How does play help children?
Play is a rich and rewarding activity that helps children practice all kinds of new skills. By talking to and interacting with their stuffed animals, dolls, and toys, children strengthen their verbal and social skills; by devising their own plots like what happens next? Children can practice problem-solving. It helps them grow in physical strength, gross motor or fine motor skill development, leadership skills, teamwork, handling success and failure, creating bonds or friendships, enhances their language skills and creativity, last but not the least is learning to share. And all these skills finally prepare them to face the world outside.
Play can be broadly classified into the following categories:
It includes whole body and limb movements, co-ordination and balance. These activities involve physical movements and helps develop gross and fine muscle strength and overall integration of muscles, nerves, and brain functions. Setting up empty water bottles like bowling pins, and letting your child use a soft ball to ‘bowl', playing catch/football, running, skipping are examples of this form of play.
Involves children playing with other children and/or adults. It provides opportunities for kids to make new friends, to negotiate with others, and to develop their communication skills. By interacting with others in play settings, children learn social rules such as, give and take, reciprocity, cooperation, and sharing. Games like musical chairs, sack race, newspaper dance and games that needs a partner or to be played as a group.
Constructive play is when children manipulate their environment to create things. This type of play occurs when children build towers and cities with blocks, play in the sand etc. Constructive play allows children to experiment with objects; find out combinations that work and don't work; and learn basic knowledge about stacking, building, drawing, making music and constructing. Blocks are a classic children's toy and also a good material for constructive play. A baby or toddler might use blocks to make towers he later knocks down while older children might make houses, roads and other structures. Other creation toys, such as pop beads, magnetic tiles, marble mazes, foam shapes and toy tool kits are additional examples of items children use for constructive play.
Games with Rules
This helps children understand the importance of social contracts and rules. Part of the development occurs as they learn that games like Follow the Leader, Red Rover, Simon Says, football and cricket as games cannot function without everyone adhering to the same set of rules. The games with rules concept teaches children a critically important concept that the game of life has rules that we all must follow to function productively. Games like "Simon says and Red letter are enjoyed thoroughly by children.
This is also called imaginative play, make-believe play and fantasy play, is when children pretend things/places are something else, they themselves are someone else, and they create play scenarios. In children, Pretend play is strongly associated to language development, problem solving, logical thinking, story-telling, social competence, perceiving social norms, amalgamation of emotional and cognitive skills, and the ability to play with others in the role of a ‘player'.

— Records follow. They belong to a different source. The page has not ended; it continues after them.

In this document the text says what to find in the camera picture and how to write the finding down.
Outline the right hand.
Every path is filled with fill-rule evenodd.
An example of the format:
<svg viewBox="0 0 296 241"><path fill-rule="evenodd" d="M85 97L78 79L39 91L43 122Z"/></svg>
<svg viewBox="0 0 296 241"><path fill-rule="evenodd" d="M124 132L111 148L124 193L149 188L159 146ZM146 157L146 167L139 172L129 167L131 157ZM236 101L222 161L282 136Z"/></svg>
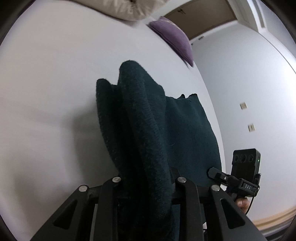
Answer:
<svg viewBox="0 0 296 241"><path fill-rule="evenodd" d="M236 205L242 210L244 214L247 214L250 207L250 201L246 197L238 198L236 200Z"/></svg>

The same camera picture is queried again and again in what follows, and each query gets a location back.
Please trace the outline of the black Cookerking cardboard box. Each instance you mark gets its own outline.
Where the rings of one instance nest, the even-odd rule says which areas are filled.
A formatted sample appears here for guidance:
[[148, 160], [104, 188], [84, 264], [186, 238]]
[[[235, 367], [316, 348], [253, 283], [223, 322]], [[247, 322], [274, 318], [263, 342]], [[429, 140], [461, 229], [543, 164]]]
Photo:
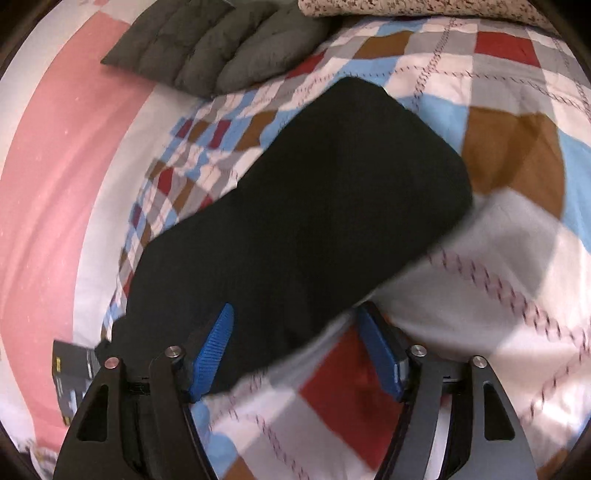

Involves children playing with sounds and words. It includes unrehearsed and spontaneous manipulation of these, often with rhythmic and repetitive elements. Children like playing with language - enjoying patterns, sounds and nonsense words. They also love jokes and funny stories. Nursery rhymes, story-telling, tongue twisters, songs are a good example of communication play.
Involves children using physical skills and their senses to find out what things feel like and what can be done with them. Children explore their own bodies and then they explore the things in their environment. Example is, engaging with an object or area, either by manipulation or movement, assessing its properties, possibilities and content, such as stacking bricks.
Involves children exploring and using their bodies and materials to make and do things and to share their feelings, ideas and thoughts. They enjoy being creative by dancing, painting, playing with junk and recycled materials, working with play-dough and clay, and using their imaginations.
How can parents help?
Always remember, you make a difference in how much your child learns through play. Play is to a child, as work is to an adult. As parents, we must respect our children's play and trust them to learn from this aspect of growth and development.
- Join in their play.
Delight in the discoveries. When learning takes place in the context of loving relationships, children become eager, lifelong learners.
- See what your child is trying to do or figure out. Think about all they are learning, such as sinking and floating when they drop different objects into the bathtub.
- Provide the support they need to accomplish the goal. Lift them up to touch an interesting object; stand behind them to help them make it up the stairs of the slide etc.
- Present new challenges when you see they are ready. When they enter the world of pretend, suggest that the stack of blocks might also become a lighthouse/tower.
- Be spontaneous and have fun. Playing should not feel like work. It should be a joyful, exciting time that you and your child share.
To quote American television personality and educator Fred Rogers "Play is often talked about as if it were a relief from serious learning. But for children play is serious learning. Play is really the work of childhood."